Search code examples
machine-learningdeep-learningfast-ai

FastAI Question on data loading using TextList


My end-goal to implement ULMFit using FastAI to predict disaster tweets(as a part of this Kaggle competition). What I'm trying to do is read the tweets from a Dataframe. But for reasons unknown to me, I'm stuck at the data loading stage.
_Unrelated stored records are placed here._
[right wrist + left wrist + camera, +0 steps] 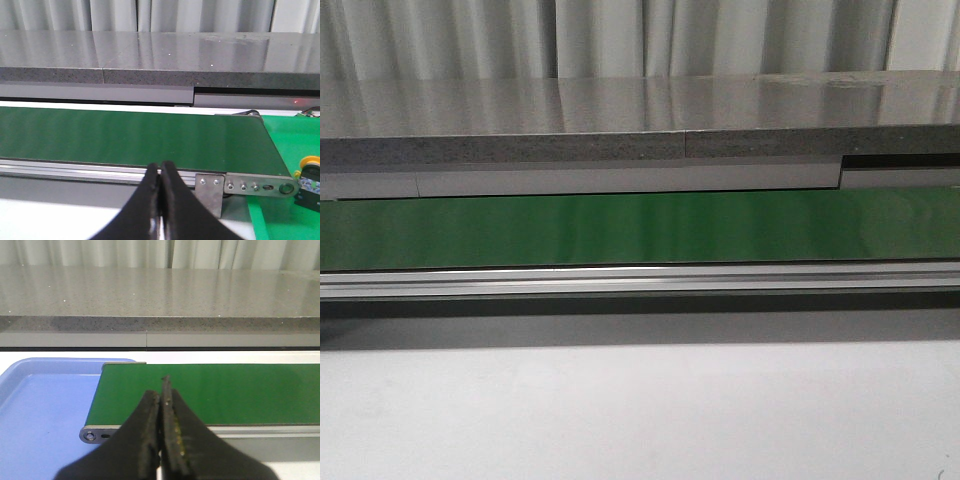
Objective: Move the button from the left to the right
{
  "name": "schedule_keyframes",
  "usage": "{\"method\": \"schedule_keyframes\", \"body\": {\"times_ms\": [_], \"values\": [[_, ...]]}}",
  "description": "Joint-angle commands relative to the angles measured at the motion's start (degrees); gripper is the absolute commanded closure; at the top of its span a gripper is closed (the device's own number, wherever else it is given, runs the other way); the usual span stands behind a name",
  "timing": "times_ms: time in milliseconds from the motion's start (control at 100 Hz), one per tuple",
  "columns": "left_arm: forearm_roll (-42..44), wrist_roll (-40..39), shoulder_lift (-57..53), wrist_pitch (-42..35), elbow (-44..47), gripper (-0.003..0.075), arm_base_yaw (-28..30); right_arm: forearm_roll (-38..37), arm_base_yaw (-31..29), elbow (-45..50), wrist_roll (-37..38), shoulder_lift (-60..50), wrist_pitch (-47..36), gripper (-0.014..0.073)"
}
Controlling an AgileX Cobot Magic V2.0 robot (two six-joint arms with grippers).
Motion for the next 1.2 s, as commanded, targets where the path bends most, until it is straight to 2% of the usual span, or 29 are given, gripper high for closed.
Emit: {"method": "schedule_keyframes", "body": {"times_ms": [0,230,530,750,1190], "values": [[-0.26,-0.03,0.57,-5.37,-1.60,0.0741,-0.36,-0.52,0.06,-0.84,-0.15,-1.06,-5.04,0.0661],[3.10,-0.19,-0.63,-8.19,-0.90,0.0741,-0.36,-0.52,0.06,-0.84,-0.15,-1.06,-5.04,0.0661],[4.75,-6.69,-8.41,-14.72,8.96,0.0741,-0.36,-0.52,0.06,-0.84,-0.15,-1.06,-5.04,0.0661],[4.89,-6.71,-9.04,-18.20,13.82,0.0741,-0.36,-0.52,0.06,-0.84,-0.15,-1.06,-5.04,0.0661],[5.87,-6.71,-9.04,-20.22,14.43,0.0741,-0.36,-0.52,0.06,-0.84,-0.15,-1.06,-5.04,0.0661]]}}
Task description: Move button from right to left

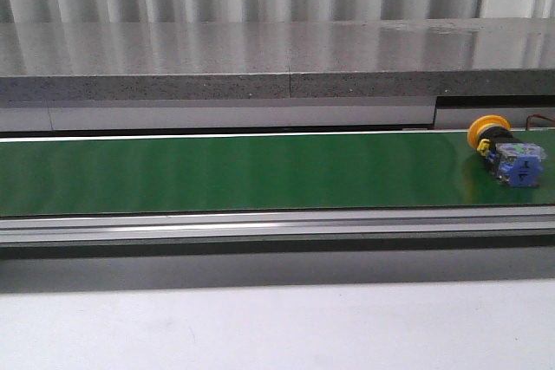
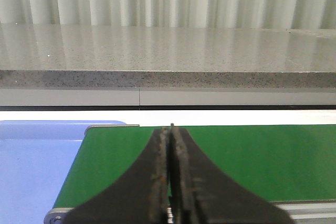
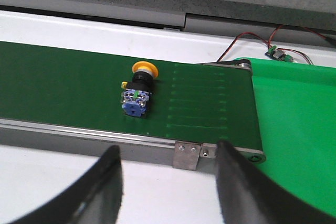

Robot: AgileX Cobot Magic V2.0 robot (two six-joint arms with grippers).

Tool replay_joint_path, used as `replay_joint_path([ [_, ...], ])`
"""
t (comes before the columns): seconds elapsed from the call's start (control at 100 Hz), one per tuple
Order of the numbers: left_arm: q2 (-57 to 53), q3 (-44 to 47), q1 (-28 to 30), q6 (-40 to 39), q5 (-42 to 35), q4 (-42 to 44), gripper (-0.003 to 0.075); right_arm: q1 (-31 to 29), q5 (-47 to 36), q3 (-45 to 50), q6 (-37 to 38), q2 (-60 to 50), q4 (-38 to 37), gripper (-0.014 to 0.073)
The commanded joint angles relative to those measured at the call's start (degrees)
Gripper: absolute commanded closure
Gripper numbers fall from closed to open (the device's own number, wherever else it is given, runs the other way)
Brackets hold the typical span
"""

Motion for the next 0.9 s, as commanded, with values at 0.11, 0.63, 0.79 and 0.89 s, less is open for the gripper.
replay_joint_path([
  [0.11,-1.9,1.4,-0.4,-0.3,-4.9,-0.4,0.0740,0.0,-4.6,-0.1,-0.3,-1.7,-0.4,0.0516],
  [0.63,-1.9,1.4,-0.4,-0.3,-4.9,0.0,0.0740,0.0,-4.6,-0.1,-0.3,-1.7,-0.4,0.0660],
  [0.79,-1.9,1.4,-0.4,-0.3,-4.9,0.0,0.0740,0.0,-4.6,-0.1,-0.3,-1.7,-0.4,0.0660],
  [0.89,-1.9,1.4,-0.4,-0.3,-4.9,0.0,0.0740,0.0,-4.6,-0.1,-0.3,-1.7,-0.4,0.0660],
])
I'm simply unable to do so using the below method -

from fastai.text.all import *
train= pd.read_csv('../input/nlp-getting-started/train.csv')

dls_lm = (TextList.from_df(path,train,cols='text',is_lm=True)
            .split_by_rand_pct(0.1)
            #.label_for_lm()           
            .databunch(bs=64))

This line throws - NameError: name 'TextList' is not defined.
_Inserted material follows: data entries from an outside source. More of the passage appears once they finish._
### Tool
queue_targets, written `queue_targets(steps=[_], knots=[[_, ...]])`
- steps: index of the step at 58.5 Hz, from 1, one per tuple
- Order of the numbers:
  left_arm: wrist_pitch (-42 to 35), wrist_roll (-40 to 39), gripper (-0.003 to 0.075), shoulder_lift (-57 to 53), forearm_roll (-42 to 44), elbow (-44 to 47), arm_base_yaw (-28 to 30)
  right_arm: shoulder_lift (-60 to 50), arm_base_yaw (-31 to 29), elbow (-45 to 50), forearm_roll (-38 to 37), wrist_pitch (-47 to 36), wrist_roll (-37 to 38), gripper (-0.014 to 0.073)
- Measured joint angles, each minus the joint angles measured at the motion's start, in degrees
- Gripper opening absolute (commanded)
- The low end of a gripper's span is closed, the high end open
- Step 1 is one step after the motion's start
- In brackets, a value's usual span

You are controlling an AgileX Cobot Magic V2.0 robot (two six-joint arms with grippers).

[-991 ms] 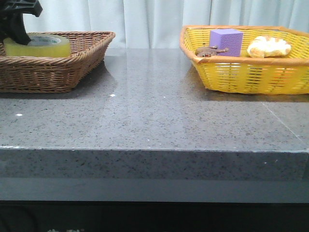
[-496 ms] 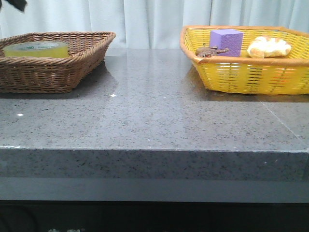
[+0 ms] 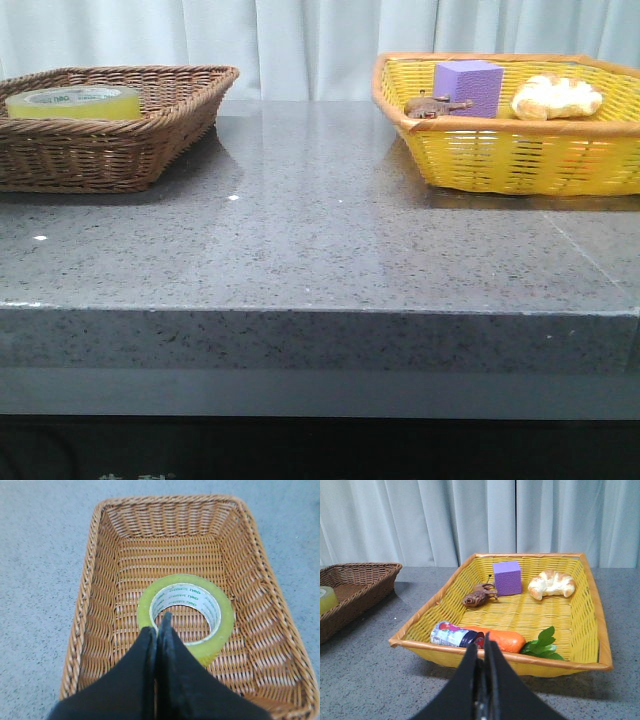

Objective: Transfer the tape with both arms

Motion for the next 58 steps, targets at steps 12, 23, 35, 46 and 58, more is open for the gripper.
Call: queue_targets(steps=[12, 23, 35, 46, 58], knots=[[-4.67, 0.00, -0.0020, -13.17, 0.00, 12.15, 0.00, 0.00, 0.00, 0.00, 0.00, 0.00, 0.00, -0.0078], [-5.23, 0.00, -0.0020, -27.31, 0.00, 21.86, 0.00, 0.00, 0.00, 0.00, 0.00, 0.00, 0.00, -0.0078], [-3.23, 0.00, -0.0020, -41.48, -1.76, 29.98, 0.00, 0.00, 0.00, 0.00, 0.00, 0.00, 0.00, -0.0078], [-1.97, 0.00, -0.0020, -50.58, -2.41, 35.53, 0.00, 0.00, 0.00, 0.00, 0.00, 0.00, 0.00, -0.0078], [-1.97, 0.00, -0.0020, -52.49, -2.55, 36.46, 0.00, 0.00, 0.00, 0.00, 0.00, 0.00, 0.00, -0.0078]])
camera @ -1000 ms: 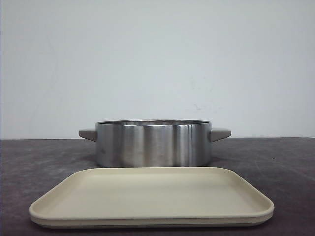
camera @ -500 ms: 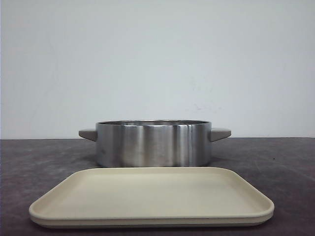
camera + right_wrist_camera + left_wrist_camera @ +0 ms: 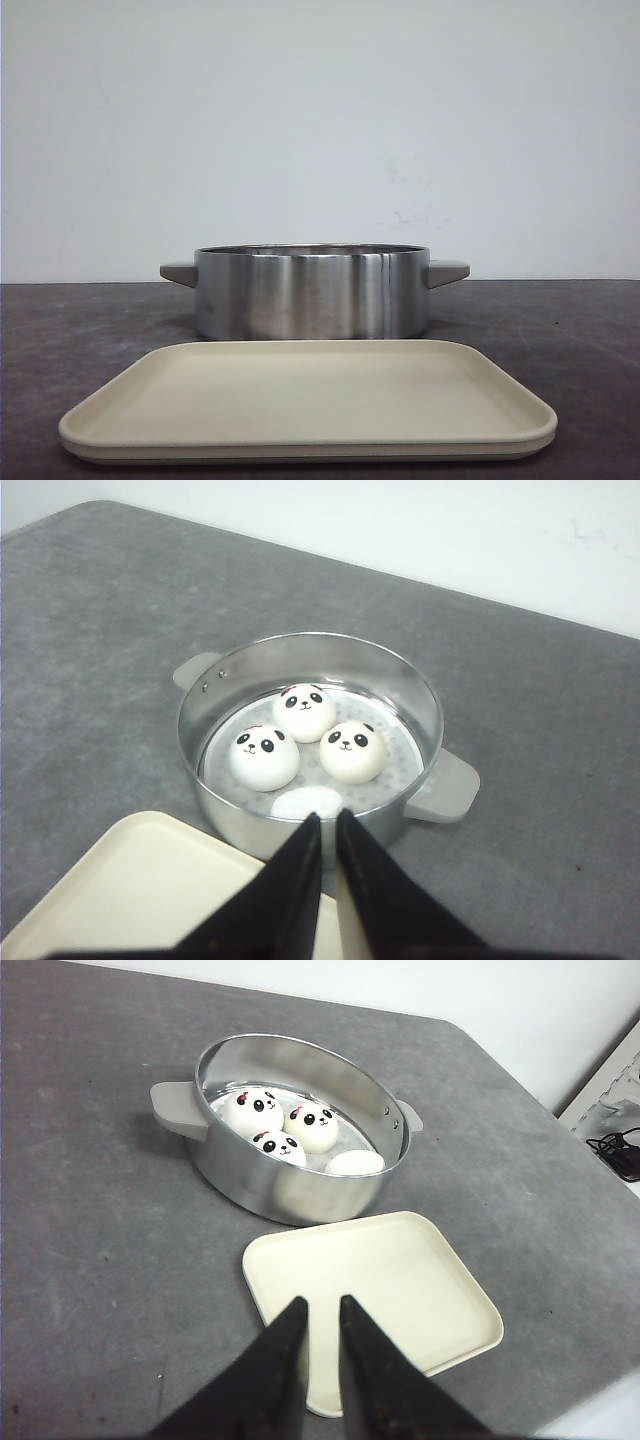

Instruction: Steam buns

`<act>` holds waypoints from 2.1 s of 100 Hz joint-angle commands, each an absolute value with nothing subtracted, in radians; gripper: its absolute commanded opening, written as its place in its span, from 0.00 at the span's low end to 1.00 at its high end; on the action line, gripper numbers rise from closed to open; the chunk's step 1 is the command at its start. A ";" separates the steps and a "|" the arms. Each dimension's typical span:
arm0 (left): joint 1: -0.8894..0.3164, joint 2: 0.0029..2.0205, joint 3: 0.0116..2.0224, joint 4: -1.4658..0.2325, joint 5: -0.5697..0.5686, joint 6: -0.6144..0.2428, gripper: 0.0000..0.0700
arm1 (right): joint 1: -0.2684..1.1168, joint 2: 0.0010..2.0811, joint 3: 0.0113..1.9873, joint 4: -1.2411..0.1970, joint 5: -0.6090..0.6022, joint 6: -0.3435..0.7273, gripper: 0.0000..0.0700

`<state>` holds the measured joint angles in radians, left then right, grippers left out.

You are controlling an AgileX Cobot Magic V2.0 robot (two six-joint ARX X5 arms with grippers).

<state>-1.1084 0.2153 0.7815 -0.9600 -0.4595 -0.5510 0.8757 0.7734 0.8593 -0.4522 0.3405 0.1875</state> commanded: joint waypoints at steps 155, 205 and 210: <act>-1.119 0.218 0.797 -0.949 -0.459 -0.559 0.01 | 0.023 0.004 0.011 -0.015 -0.181 0.179 0.03; -1.119 0.218 0.797 -0.949 -0.459 -0.559 0.01 | 0.024 0.004 0.011 -0.177 -0.023 0.166 0.02; -1.119 0.218 0.797 -0.949 -0.459 -0.559 0.01 | 0.024 0.004 0.011 -0.178 -0.014 0.156 0.02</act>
<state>-1.1084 0.2153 0.7815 -0.9600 -0.4602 -0.5537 0.0242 0.0032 0.0158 -0.1753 -0.0269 0.1783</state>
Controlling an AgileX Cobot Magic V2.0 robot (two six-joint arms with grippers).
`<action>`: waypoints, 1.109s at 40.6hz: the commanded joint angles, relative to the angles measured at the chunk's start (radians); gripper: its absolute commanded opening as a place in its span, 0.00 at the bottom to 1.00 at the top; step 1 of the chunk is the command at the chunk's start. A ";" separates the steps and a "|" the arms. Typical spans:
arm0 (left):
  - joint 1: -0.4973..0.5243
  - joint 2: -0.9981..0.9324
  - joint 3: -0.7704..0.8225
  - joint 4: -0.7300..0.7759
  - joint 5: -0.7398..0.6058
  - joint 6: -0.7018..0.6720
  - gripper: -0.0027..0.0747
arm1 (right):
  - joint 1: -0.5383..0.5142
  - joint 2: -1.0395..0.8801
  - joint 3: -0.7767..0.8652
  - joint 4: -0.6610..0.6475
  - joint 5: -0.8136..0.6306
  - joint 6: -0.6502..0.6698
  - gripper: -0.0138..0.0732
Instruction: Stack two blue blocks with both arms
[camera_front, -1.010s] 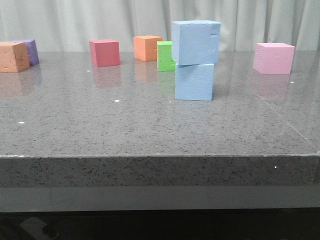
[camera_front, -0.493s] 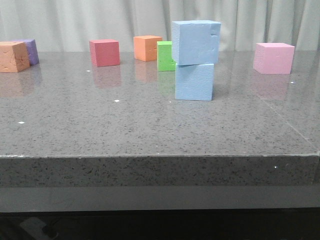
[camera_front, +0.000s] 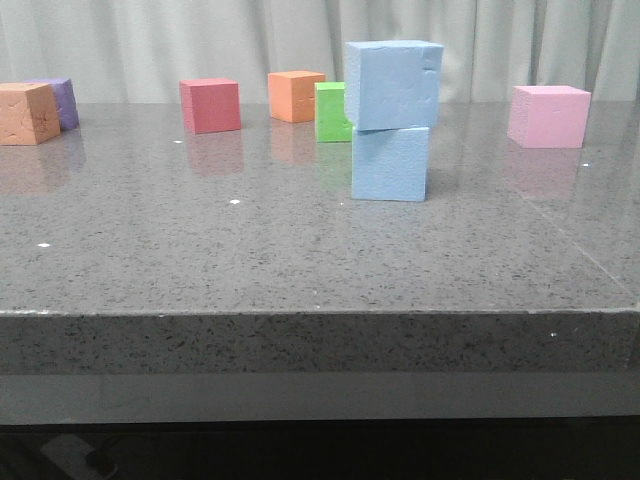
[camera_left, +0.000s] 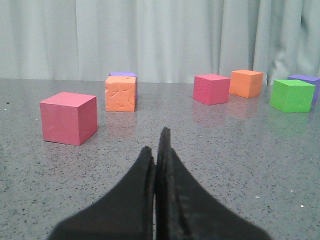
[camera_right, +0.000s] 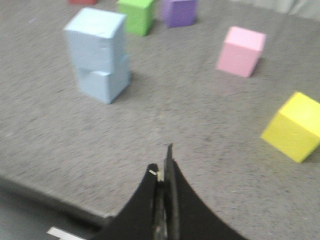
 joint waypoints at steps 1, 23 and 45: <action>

I'm able to work around this problem with the below code -

dls_lm = DataBlock(
        blocks=TextBlock.from_df('text', is_lm=True),
        get_x=ColReader('text'), 
        splitter=RandomSplitter(0.1) 
    # using only 10% of entire comments data for validation inorder to learn more
)
dls_lm = dls_lm.dataloaders(train, bs=64, seq_len=72)

Why does this work and not the previous method?
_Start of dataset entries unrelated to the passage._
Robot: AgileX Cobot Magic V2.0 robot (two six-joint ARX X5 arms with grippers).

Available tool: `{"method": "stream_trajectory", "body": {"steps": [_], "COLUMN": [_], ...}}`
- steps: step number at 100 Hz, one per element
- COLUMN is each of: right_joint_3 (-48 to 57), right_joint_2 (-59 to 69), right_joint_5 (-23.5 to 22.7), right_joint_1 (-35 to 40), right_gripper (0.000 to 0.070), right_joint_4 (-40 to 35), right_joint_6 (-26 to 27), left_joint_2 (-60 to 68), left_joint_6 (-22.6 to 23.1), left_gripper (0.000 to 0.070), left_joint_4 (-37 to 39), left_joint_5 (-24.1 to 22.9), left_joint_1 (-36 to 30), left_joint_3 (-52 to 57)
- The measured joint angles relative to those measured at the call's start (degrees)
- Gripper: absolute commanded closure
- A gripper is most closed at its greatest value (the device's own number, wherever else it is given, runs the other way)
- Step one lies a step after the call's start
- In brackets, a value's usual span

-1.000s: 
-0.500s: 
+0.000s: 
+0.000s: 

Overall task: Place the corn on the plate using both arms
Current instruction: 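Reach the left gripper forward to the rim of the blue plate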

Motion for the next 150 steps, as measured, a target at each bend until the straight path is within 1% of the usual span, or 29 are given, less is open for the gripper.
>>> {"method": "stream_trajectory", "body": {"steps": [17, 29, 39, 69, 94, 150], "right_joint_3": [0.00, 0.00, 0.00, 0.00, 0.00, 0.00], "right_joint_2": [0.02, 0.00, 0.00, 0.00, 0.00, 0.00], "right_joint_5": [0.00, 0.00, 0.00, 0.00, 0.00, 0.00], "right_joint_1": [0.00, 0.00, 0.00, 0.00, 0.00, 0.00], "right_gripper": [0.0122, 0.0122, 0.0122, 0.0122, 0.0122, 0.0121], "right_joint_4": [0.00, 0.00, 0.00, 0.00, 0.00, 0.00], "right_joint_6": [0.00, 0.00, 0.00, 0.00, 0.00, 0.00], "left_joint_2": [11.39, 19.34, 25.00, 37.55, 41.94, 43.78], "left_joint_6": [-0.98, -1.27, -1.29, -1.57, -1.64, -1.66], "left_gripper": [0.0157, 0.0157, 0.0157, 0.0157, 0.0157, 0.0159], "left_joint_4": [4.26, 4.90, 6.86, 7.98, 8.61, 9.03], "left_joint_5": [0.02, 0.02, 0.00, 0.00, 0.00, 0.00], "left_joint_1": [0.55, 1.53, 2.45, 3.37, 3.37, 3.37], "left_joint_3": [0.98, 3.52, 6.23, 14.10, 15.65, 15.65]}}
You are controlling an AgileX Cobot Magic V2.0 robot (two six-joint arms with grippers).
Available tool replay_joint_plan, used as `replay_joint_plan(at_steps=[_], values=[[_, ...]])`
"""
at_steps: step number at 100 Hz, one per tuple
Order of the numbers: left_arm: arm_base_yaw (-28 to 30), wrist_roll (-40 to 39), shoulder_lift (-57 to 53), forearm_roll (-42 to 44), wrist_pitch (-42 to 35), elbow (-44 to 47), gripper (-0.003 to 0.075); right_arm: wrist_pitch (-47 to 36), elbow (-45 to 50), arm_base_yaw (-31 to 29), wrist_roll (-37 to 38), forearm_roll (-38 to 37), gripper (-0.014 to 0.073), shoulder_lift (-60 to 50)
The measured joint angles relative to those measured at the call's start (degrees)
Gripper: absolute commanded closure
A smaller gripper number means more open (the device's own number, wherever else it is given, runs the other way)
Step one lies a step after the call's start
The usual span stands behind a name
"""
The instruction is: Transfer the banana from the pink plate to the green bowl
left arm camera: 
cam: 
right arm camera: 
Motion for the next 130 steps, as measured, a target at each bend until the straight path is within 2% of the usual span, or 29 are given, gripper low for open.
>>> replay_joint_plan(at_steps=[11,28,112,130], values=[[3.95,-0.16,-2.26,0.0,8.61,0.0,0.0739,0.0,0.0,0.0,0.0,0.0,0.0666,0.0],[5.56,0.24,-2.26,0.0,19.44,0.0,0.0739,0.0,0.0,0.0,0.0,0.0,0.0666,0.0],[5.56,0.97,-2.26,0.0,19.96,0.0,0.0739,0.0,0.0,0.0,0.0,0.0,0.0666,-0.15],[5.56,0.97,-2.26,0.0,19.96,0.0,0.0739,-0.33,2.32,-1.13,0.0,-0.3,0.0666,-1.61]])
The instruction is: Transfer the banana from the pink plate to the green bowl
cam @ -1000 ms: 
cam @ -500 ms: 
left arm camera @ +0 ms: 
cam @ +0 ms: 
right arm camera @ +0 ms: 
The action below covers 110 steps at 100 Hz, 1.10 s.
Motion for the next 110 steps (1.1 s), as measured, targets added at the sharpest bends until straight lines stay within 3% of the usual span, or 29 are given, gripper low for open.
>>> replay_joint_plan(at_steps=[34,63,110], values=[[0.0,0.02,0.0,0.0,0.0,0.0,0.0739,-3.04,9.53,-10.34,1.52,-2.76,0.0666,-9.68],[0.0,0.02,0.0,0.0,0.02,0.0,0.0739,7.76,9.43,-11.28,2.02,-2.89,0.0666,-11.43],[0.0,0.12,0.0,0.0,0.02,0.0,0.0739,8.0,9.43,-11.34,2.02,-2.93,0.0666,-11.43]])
Notebook Link for reference.


Solution

  • Which version of fastai are you running?

    import fastai
    print(fastai.__version__)
    

    TextList class is from FastAI v1, but it seems to me your import path is for Fastai v2, and in v2, TextList is changed with https://docs.fast.ai/text.data.html#TextBlock (thats why it's working with the Datablock part wich is the good way to handle this)